* Work request: Word for word, transcribe the data below from the line with "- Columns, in" to the line with "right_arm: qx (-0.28", keeping both of those lines.

* Supplied information:
__________
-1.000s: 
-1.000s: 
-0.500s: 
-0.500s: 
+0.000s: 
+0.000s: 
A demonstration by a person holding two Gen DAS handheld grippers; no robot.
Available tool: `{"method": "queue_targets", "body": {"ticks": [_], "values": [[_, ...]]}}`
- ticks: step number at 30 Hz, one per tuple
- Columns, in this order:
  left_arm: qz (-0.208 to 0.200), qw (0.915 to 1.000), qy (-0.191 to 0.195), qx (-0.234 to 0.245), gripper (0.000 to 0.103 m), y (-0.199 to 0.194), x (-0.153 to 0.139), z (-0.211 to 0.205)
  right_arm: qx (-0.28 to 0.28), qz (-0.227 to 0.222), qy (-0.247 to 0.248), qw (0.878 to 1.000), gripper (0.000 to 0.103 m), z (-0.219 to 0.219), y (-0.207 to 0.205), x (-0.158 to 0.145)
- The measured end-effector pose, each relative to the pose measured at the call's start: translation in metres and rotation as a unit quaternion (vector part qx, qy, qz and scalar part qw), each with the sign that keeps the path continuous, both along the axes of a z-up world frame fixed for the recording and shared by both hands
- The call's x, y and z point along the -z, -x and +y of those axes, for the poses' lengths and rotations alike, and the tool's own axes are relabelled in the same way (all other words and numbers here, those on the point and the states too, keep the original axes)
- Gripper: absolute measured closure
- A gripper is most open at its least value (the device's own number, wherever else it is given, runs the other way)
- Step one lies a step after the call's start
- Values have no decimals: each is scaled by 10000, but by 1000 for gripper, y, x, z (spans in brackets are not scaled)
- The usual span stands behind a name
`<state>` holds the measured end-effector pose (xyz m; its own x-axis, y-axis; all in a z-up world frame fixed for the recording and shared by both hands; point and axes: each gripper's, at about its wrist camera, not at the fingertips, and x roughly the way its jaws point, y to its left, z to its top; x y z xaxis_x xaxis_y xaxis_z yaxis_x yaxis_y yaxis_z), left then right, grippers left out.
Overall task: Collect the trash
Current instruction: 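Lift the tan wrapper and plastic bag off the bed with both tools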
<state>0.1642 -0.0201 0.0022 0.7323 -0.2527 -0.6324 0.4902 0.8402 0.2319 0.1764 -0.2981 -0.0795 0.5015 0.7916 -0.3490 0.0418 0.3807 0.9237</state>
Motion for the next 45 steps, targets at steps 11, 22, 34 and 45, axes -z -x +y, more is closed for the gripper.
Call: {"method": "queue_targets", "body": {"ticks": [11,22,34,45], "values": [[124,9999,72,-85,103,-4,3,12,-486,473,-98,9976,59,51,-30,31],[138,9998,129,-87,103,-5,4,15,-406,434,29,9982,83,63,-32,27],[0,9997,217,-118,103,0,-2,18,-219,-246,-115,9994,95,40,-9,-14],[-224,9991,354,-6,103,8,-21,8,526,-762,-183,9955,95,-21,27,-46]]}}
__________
* Solution to this task:
- Columns, in this order:
  left_arm: qz (-0.208 to 0.200), qw (0.915 to 1.000), qy (-0.191 to 0.195), qx (-0.234 to 0.245), gripper (0.000 to 0.103 m), y (-0.199 to 0.194), x (-0.153 to 0.139), z (-0.211 to 0.205)
  right_arm: qx (-0.28 to 0.28), qz (-0.227 to 0.222), qy (-0.247 to 0.248), qw (0.878 to 1.000), gripper (0.000 to 0.103 m), z (-0.219 to 0.219), y (-0.207 to 0.205), x (-0.158 to 0.145)

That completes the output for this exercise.